Your answer must consist solely of the line containing "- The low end" and all subsequent lines through the end of the entries, reproduced exactly.
------
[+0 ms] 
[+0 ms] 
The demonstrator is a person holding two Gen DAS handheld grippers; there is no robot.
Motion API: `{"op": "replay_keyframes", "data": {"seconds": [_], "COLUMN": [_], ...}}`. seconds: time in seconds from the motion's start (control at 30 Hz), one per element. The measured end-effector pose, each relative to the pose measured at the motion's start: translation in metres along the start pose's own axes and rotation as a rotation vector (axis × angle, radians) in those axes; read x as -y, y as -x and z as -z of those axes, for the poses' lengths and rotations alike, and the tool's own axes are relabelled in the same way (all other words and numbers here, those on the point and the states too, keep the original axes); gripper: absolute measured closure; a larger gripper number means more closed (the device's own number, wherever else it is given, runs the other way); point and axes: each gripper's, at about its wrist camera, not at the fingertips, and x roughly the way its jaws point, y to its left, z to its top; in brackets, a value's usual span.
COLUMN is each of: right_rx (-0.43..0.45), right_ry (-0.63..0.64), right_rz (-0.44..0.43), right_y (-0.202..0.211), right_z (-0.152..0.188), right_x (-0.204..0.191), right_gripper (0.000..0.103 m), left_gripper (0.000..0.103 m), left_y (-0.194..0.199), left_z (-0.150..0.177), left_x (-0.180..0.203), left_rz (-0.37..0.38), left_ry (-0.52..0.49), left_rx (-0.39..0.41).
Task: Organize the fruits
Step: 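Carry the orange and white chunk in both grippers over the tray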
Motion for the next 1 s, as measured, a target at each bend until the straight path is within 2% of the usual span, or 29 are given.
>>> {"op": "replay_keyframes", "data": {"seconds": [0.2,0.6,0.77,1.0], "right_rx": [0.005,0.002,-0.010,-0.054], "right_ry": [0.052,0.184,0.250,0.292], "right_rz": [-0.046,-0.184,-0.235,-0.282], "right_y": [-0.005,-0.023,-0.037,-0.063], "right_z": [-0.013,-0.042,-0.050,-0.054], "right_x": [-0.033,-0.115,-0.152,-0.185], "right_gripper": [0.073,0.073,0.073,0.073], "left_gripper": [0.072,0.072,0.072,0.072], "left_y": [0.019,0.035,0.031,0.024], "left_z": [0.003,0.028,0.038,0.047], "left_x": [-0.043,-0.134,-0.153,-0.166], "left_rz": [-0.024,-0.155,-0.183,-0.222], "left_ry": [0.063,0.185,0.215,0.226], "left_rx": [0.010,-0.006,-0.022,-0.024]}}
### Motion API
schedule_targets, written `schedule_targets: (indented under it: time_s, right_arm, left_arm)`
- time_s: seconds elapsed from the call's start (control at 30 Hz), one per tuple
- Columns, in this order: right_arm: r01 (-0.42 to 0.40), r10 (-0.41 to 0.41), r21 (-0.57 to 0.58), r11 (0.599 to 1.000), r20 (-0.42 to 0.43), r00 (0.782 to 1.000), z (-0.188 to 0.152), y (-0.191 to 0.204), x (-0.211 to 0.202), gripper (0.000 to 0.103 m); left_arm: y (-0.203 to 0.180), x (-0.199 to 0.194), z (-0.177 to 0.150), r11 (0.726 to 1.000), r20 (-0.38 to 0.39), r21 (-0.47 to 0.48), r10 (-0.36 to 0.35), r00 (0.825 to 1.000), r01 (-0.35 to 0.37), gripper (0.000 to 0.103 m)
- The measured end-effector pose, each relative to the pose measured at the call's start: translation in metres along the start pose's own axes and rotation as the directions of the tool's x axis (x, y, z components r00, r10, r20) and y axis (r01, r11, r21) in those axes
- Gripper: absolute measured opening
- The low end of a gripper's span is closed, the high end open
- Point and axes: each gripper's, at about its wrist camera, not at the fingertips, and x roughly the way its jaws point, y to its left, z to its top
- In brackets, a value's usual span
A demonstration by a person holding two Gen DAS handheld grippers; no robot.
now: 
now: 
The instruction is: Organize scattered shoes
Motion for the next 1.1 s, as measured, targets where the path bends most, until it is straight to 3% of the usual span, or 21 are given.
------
◆ TASK RESPONSE
- The low end of a gripper's span is closed, the high end open
- Point and axes: each gripper's, at about its wrist camera, not at the fingertips, and x roughly the way its jaws point, y to its left, z to its top
- In brackets, a value's usual span
A demonstration by a person holding two Gen DAS handheld grippers; no robot.
now: 
now: 
The instruction is: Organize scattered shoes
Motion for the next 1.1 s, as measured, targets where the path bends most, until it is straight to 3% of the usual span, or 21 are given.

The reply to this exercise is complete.